> **Try it**: Give back one number only: how many lines in the material below contain "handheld".

> **Records to process**:
● ● ●
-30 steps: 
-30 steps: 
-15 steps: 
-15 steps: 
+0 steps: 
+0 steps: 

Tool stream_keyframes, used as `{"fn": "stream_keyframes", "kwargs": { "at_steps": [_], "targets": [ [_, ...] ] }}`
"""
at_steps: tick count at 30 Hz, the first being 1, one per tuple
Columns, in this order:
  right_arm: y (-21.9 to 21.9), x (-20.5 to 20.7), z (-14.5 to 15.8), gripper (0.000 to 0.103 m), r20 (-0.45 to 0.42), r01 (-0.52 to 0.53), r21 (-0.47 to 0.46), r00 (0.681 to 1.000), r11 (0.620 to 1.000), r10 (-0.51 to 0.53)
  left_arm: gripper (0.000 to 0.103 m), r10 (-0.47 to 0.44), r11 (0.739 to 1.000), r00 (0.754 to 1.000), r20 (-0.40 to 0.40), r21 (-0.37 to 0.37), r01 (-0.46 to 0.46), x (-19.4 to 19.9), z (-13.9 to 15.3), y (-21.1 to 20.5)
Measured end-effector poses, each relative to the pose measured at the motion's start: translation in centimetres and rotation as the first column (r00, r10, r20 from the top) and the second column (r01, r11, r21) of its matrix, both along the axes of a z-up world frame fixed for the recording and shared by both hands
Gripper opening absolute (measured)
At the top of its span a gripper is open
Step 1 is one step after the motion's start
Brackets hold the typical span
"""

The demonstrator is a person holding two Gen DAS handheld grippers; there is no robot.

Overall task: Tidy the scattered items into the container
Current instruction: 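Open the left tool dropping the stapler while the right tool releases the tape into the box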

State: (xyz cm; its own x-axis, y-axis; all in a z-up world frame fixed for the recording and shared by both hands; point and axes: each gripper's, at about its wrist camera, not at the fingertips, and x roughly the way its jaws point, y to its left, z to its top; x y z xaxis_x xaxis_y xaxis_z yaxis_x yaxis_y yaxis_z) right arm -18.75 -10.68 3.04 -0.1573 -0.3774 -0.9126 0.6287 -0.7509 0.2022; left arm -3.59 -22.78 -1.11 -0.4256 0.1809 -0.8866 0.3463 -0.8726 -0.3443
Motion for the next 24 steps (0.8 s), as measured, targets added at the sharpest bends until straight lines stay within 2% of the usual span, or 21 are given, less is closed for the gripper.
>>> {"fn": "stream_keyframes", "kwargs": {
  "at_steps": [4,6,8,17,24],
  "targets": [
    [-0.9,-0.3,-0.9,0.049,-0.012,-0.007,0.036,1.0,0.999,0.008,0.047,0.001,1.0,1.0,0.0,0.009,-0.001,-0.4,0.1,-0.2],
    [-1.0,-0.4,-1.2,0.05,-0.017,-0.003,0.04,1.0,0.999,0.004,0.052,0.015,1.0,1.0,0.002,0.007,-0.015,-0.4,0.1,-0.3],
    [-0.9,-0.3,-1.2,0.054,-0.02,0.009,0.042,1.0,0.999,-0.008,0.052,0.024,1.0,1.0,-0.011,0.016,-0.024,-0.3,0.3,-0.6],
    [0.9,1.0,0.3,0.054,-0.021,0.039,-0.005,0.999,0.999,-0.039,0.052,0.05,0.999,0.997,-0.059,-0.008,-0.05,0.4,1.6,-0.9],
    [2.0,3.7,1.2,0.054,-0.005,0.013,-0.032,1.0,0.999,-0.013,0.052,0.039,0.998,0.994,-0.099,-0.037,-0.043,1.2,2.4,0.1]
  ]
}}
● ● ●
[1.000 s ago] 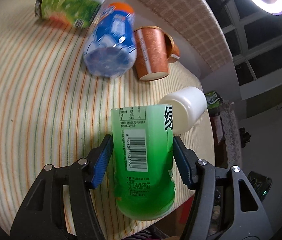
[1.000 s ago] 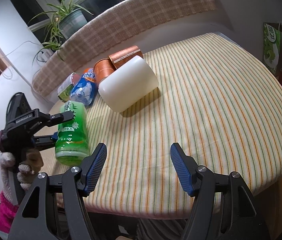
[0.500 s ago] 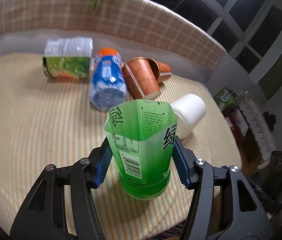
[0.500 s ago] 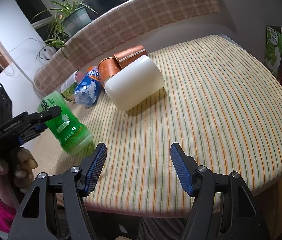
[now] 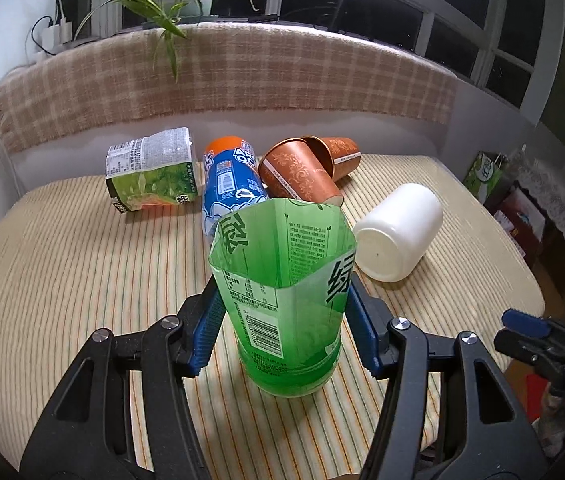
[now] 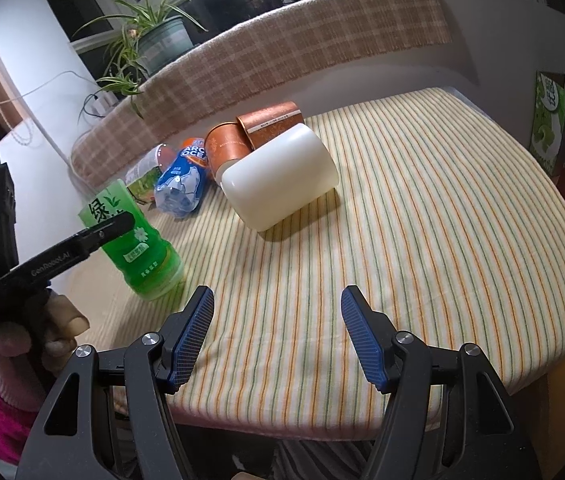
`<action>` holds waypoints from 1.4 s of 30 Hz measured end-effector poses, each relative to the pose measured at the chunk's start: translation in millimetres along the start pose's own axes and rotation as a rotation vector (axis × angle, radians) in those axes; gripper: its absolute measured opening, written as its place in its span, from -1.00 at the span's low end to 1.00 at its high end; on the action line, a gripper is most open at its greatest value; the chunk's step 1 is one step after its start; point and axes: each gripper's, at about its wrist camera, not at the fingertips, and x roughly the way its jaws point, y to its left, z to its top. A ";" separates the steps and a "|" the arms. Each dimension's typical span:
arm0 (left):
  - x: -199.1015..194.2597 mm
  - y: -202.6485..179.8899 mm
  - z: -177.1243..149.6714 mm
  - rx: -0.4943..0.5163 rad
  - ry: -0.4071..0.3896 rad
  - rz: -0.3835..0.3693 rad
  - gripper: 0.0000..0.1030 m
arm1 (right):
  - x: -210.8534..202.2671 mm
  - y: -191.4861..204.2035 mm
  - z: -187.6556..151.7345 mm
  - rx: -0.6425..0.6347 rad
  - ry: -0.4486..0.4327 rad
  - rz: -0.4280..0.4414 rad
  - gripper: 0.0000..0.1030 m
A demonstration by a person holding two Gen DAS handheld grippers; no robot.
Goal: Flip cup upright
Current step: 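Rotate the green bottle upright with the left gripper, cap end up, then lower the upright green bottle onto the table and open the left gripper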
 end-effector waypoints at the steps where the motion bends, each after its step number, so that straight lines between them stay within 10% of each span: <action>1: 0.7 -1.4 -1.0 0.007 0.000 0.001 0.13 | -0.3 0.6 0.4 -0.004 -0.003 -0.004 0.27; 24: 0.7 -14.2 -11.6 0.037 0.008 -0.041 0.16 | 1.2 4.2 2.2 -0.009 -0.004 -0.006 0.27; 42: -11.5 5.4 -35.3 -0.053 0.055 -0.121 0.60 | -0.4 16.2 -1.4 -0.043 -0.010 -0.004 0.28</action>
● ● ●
> **Task output**: 2